* DATASET EXTRACT
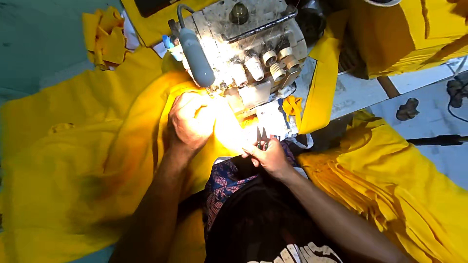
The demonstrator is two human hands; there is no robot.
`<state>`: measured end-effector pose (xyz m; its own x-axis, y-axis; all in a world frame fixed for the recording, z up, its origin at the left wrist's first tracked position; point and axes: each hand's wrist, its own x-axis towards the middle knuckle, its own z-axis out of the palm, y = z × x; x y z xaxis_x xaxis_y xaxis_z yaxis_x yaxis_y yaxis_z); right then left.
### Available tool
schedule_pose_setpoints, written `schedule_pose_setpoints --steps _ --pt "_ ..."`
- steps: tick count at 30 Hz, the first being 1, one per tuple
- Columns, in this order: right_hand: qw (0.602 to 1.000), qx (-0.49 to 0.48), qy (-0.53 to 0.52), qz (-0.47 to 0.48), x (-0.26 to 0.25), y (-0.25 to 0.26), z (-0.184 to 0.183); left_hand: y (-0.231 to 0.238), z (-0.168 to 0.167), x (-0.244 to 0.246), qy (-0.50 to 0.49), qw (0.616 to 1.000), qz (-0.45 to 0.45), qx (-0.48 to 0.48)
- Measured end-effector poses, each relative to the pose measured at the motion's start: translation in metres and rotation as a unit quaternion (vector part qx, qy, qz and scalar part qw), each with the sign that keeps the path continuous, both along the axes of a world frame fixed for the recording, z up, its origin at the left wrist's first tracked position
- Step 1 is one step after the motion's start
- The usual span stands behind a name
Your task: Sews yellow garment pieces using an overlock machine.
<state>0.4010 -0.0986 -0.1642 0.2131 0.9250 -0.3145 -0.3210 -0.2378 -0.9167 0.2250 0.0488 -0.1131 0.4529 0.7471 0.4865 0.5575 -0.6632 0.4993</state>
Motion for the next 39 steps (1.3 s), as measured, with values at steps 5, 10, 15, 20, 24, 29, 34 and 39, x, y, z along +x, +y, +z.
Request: schedule_pose_setpoints --steps 5,10,15,20,24,29,34,39 --pt "0.998 0.008 -0.056 -0.001 -0.001 -0.004 -0.001 -0.003 0.004 -0.001 0.008 1.000 0.000 -0.011" --pt "0.994 0.001 -0.113 0.014 0.001 -0.019 -0.001 -0.014 0.017 0.000 0.037 0.998 0.012 -0.045" --pt "0.993 -0.004 -0.119 0.002 -0.001 -0.009 0.003 -0.010 0.017 0.005 0.044 0.998 0.030 -0.030" --pt "0.987 -0.017 -0.152 0.038 0.005 0.004 -0.006 -0.005 0.021 0.003 0.057 0.998 0.016 -0.031" --pt "0.972 -0.037 -0.222 0.065 0.019 -0.009 -0.003 0.018 0.016 -0.023 0.017 1.000 0.009 0.024" --pt "0.942 0.057 -0.323 -0.073 0.055 -0.026 -0.002 0.067 0.034 -0.033 0.006 0.992 0.125 -0.020" --pt "0.905 0.054 -0.394 -0.152 0.096 -0.021 0.008 0.106 0.049 -0.021 0.084 0.981 0.084 -0.155" --pt "0.905 0.059 -0.398 -0.136 0.086 -0.022 0.001 0.117 0.070 -0.017 0.192 0.976 -0.002 -0.099"
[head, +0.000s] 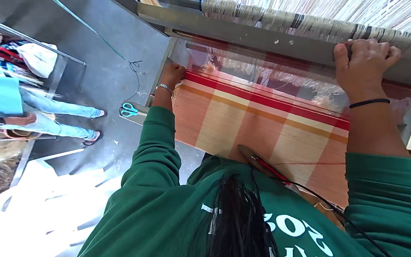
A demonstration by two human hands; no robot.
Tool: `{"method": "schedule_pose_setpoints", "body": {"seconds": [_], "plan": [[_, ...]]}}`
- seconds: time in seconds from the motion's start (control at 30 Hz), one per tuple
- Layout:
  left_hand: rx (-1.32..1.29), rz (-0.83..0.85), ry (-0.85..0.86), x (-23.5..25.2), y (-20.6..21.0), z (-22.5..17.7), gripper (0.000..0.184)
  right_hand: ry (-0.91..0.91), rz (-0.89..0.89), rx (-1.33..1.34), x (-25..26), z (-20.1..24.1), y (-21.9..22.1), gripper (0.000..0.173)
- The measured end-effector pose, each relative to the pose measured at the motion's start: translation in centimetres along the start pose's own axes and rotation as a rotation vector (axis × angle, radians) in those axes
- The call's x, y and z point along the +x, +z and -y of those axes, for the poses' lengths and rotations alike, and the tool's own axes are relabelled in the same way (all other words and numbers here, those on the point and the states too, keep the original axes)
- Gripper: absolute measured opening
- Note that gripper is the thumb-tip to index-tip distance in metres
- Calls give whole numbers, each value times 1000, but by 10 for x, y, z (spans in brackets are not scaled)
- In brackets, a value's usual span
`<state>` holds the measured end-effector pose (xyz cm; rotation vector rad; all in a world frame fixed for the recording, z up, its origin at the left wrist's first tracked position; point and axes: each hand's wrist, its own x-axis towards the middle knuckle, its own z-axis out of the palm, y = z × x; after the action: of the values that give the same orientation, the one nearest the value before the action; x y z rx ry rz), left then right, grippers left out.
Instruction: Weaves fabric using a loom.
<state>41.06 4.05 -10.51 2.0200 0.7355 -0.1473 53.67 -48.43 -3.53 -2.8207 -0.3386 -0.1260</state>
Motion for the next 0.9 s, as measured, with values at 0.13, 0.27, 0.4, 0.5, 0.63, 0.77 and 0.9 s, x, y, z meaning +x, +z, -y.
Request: {"method": "schedule_pose_setpoints", "body": {"seconds": [0.13, 0.27, 0.4, 0.5, 0.63, 0.77, 0.9], "plan": [[-94, -33, 10, 2, 10, 9, 28, -1, -5, -4, 0, 0, 1, 76], [-169, -98, -6, -4, 20, 9, 28, -4, -24, -7, 0, -2, 3, 76], [-228, -138, 1, -8, 25, 11, 27, 4, -46, -32, -1, -2, 7, 80], [-250, -182, 4, -17, 25, 10, 31, 12, -39, -30, -17, 7, 5, 81], [-142, -450, 72, -51, 28, 19, 41, 5, -25, -35, -76, 12, 11, 74], [12, -628, 228, -112, 53, 38, 41, 86, -2, -71, -126, 33, 16, 75], [130, -436, 471, -188, 107, 62, 42, 114, -149, -135, -122, 30, 33, 73]]}}
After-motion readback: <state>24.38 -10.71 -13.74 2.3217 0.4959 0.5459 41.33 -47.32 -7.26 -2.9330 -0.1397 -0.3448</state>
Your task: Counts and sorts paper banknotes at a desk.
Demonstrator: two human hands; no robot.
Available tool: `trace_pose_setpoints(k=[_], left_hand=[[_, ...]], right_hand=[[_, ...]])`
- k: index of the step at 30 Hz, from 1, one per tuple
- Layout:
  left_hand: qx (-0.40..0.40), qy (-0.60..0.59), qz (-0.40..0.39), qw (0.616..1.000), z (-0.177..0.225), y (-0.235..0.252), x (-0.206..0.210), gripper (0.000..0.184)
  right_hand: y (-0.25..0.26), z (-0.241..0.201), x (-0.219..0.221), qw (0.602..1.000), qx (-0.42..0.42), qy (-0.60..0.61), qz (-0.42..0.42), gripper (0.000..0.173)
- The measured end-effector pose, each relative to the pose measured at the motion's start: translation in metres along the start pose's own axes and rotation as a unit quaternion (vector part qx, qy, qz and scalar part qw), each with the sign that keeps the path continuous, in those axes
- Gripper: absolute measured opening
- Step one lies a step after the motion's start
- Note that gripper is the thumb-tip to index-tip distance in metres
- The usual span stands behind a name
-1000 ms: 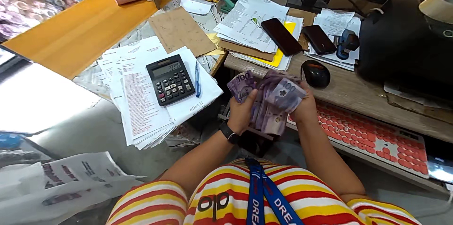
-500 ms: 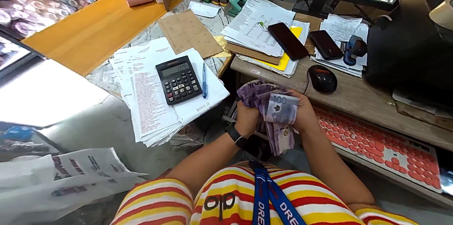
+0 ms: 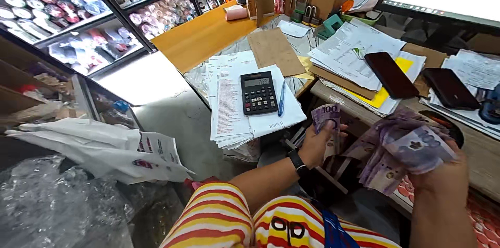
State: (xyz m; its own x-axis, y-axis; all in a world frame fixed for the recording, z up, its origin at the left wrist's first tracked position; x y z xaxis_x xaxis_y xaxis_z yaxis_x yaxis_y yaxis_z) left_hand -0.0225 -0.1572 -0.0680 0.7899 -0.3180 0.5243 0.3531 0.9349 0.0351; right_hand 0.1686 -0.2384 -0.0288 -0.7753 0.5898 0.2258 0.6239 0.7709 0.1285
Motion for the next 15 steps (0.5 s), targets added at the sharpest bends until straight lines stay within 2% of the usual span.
trace_pose_setpoints(k=[8,15], left_hand=[[0.002,-0.01,0.033,0.999,0.001,0.0,-0.006,0.028],[0.021,-0.009,0.058,0.998,0.007,0.001,-0.009,0.016]], right_hand=[[-0.014,-0.002,0.002,0.999,0.004,0.019,-0.05,0.038],[-0.034,0.011,0.02,0.993,0.017,-0.009,-0.117,0.025]])
Point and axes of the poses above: each hand's wrist, its own y-axis towards the middle knuckle, its own x-axis out of the palm, z = x × y, the point moved 6 cm from there along y, towards the middle knuckle, and after that the axes turned 8 degrees about x, right-handed, at the moved point
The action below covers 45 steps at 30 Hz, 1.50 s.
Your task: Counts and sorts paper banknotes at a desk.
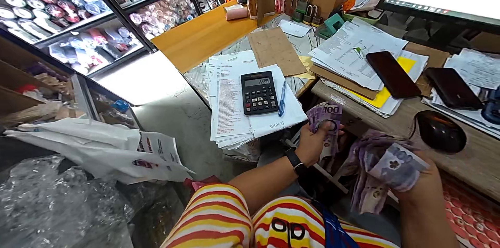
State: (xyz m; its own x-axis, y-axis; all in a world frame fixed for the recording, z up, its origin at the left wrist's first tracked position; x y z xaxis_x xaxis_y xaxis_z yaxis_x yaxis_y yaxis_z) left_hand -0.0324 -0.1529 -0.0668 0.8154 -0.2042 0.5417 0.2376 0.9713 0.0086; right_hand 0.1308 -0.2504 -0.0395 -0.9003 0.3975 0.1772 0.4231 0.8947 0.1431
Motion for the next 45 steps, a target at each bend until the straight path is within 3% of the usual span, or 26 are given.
trace_pose_setpoints(k=[3,9,13,18,22,25,27,30,33,35,37,39,41,43,45], left_hand=[[0.022,0.015,0.024,0.999,0.001,0.001,-0.003,0.009],[0.039,0.029,0.019,0.999,-0.001,0.003,-0.006,0.012],[0.009,0.054,0.006,0.998,-0.008,0.0,-0.003,0.013],[-0.031,0.063,-0.001,0.998,-0.016,-0.007,0.0,0.016],[-0.007,0.06,-0.02,0.998,-0.002,0.004,0.002,0.018],[0.002,0.116,-0.079,0.99,0.005,0.015,0.005,0.027],[-0.011,0.274,-0.16,0.948,-0.004,0.019,0.004,0.028],[-0.086,0.504,-0.305,0.803,-0.045,0.026,-0.004,0.033],[-0.22,0.61,-0.358,0.672,-0.103,0.05,-0.023,0.048],[-0.253,0.648,-0.352,0.626,-0.125,0.069,-0.026,0.046],[-0.261,0.672,-0.331,0.61,-0.139,0.085,-0.025,0.039],[-0.255,0.683,-0.317,0.607,-0.145,0.095,-0.018,0.038],[-0.234,0.668,-0.322,0.629,-0.141,0.096,-0.005,0.045],[-0.18,0.601,-0.321,0.71,-0.126,0.086,0.011,0.053],[-0.107,0.455,-0.326,0.822,-0.093,0.06,0.034,0.052]], right_hand=[[-0.005,0.007,0.008,1.0,-0.004,-0.014,-0.023,0.019],[-0.008,0.009,0.017,0.999,-0.014,-0.024,-0.039,0.02],[-0.003,0.013,0.018,0.999,-0.003,-0.036,-0.015,0.023],[0.01,0.023,0.021,0.994,-0.062,-0.089,-0.017,0.021],[0.017,0.022,0.007,0.994,-0.068,-0.087,0.01,0.022],[0.02,0.018,-0.01,0.995,-0.064,-0.069,0.036,0.023],[0.018,0.014,-0.026,0.995,-0.055,-0.053,0.071,0.026],[0.007,0.007,-0.056,0.988,-0.019,-0.041,0.149,0.024],[-0.003,-0.004,-0.074,0.984,-0.04,-0.012,0.17,0.026],[-0.008,-0.009,-0.077,0.983,-0.049,-0.014,0.177,0.026],[-0.013,-0.01,-0.076,0.981,-0.034,-0.028,0.187,0.025],[-0.014,-0.006,-0.077,0.981,-0.029,-0.033,0.188,0.025],[-0.012,-0.001,-0.079,0.982,-0.026,-0.036,0.184,0.025],[-0.009,0.002,-0.08,0.982,-0.021,-0.034,0.185,0.027],[-0.003,0.006,-0.075,0.983,-0.026,-0.052,0.174,0.029]])
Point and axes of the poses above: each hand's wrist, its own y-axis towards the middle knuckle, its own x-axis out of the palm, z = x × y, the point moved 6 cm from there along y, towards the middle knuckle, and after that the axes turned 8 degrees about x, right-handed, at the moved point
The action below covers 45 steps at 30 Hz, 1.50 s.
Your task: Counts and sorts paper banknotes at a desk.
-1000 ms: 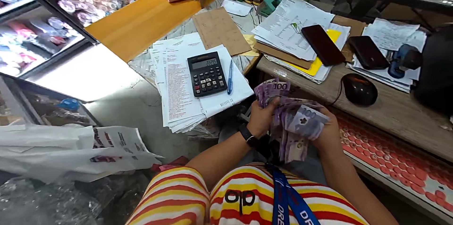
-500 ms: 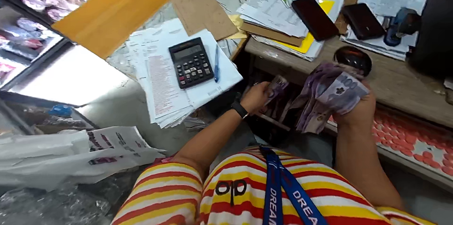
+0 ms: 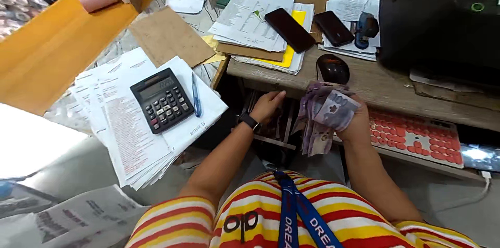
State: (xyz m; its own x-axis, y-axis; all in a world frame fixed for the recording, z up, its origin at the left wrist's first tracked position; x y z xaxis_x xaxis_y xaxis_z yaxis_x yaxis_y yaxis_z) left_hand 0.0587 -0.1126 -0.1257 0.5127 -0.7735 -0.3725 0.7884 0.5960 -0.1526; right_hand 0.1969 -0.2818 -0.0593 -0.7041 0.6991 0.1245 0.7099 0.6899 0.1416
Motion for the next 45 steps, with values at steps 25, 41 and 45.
trace_pose_setpoints(k=[25,41,45], left_hand=[[0.145,-0.192,0.135,0.961,0.055,-0.083,-0.012,0.03],[0.171,-0.422,0.18,0.872,0.044,-0.098,-0.04,0.02],[0.145,-0.51,0.134,0.837,0.042,-0.092,-0.038,0.023]], right_hand=[[-0.01,-0.017,0.086,0.982,-0.078,-0.135,-0.108,0.048],[-0.031,-0.009,0.101,0.893,-0.001,-0.193,-0.406,0.054],[-0.035,-0.006,0.104,0.862,0.033,-0.186,-0.47,0.052]])
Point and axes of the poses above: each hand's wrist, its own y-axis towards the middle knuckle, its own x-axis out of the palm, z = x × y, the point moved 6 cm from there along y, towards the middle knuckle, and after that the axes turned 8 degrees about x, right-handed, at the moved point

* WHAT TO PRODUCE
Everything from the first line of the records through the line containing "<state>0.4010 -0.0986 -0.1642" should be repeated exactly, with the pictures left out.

* ANSWER
The demonstrator is two human hands; there is no robot.
`<state>`: measured end-effector pose (xyz m; its own x-axis, y-axis; all in a world frame fixed for the recording, z up, its origin at the left wrist's first tracked position; point and axes: each hand's wrist, its own x-axis towards the middle knuckle, its own z-axis out of the palm, y = z × x; x y z xaxis_x xaxis_y xaxis_z yaxis_x yaxis_y yaxis_z); right then left.
### Available tool
schedule_pose_setpoints, written `schedule_pose_setpoints --steps _ --pt "_ ..."`
- steps: tick count at 30 Hz, the first being 1, one per tuple
- Columns, in this order: right_hand: qw (0.602 to 1.000), qx (-0.49 to 0.48), qy (-0.53 to 0.52), qz (-0.47 to 0.48), x (-0.26 to 0.25), y (-0.25 to 0.26), z (-0.184 to 0.183); left_hand: y (-0.231 to 0.238), z (-0.168 to 0.167), x (-0.244 to 0.246), qy (-0.50 to 0.49), qw (0.616 to 1.000), qz (-0.45 to 0.45), qx (-0.48 to 0.48)
- Measured end-effector poses, each relative to the pose measured at the motion's start: translation in metres and rotation as a unit quaternion (vector part qx, qy, qz and scalar part qw), each with the sign that keeps the path continuous, both along the axes of a world frame fixed for the recording, z up, its origin at the left wrist's first tracked position
- Step 1 is one step after the motion's start
- The usual span stands behind a name
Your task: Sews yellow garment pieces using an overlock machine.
<state>0.4010 -0.0986 -0.1642 0.2131 0.9250 -0.3145 -0.3210 -0.2378 -0.9167 0.2250 0.0488 -0.1131 0.4529 0.7471 0.4865 0.5575 -0.6632 0.4993</state>

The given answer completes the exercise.